Work request
Your reply should consist solely of the number of lines in the data that contain "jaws".

Data excerpt
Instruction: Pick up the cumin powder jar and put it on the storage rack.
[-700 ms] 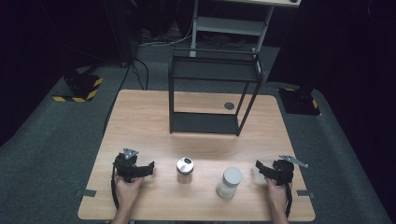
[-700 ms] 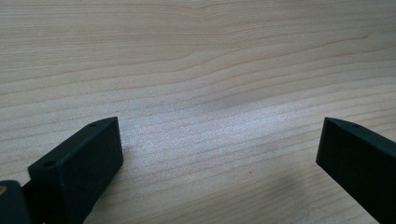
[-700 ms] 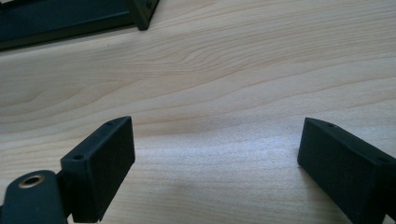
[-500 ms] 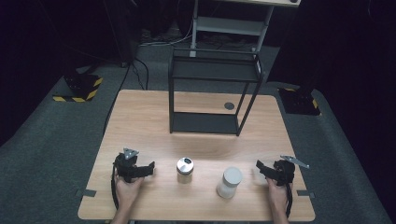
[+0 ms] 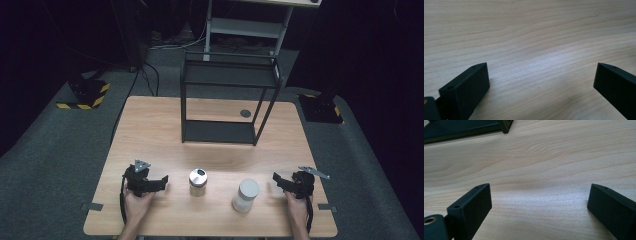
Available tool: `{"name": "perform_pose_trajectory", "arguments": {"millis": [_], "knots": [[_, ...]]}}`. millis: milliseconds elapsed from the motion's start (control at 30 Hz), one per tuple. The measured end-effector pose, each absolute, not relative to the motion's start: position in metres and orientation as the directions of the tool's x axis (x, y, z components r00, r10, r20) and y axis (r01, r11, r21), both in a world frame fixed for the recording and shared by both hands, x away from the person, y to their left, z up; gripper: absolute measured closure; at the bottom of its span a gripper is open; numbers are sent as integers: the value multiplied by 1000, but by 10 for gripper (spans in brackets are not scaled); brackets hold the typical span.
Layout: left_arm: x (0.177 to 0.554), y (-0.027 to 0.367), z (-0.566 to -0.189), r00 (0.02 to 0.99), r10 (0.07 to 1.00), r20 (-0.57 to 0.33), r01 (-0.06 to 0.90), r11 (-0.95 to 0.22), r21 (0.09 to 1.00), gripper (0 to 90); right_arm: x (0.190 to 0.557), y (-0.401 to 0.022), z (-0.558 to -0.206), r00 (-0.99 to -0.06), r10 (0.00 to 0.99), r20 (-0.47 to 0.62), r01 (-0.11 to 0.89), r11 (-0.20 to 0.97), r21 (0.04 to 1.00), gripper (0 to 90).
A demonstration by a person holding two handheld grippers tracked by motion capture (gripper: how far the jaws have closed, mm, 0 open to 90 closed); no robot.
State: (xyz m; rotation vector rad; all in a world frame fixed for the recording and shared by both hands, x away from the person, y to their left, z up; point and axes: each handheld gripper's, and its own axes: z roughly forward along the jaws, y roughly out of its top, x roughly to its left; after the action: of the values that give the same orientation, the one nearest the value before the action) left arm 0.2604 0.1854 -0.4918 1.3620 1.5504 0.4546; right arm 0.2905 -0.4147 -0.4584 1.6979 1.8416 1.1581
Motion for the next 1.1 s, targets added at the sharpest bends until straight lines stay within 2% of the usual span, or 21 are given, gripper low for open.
{"name": "perform_pose_trajectory", "arguments": {"millis": [400,767,900,1100], "knots": [[247,182,-480,201,892,-405,535,246,808,5,290,-414,-458,-189,950,248,635,-75,769,62],[239,178,-477,322,824,-466,597,205,776,5,289,-415,-459,-184,948,259,633,-87,769,60],[232,167,-473,370,828,-422,586,145,798,5,289,-415,-459,-184,949,258,634,-86,769,61],[228,155,-471,422,811,-404,575,105,812,5,289,-413,-458,-183,951,251,635,-81,768,61]]}}
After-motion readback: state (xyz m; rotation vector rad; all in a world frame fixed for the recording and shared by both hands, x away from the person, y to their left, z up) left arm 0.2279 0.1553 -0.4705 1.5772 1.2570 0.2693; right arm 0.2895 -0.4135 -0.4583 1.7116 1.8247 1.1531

Written response
2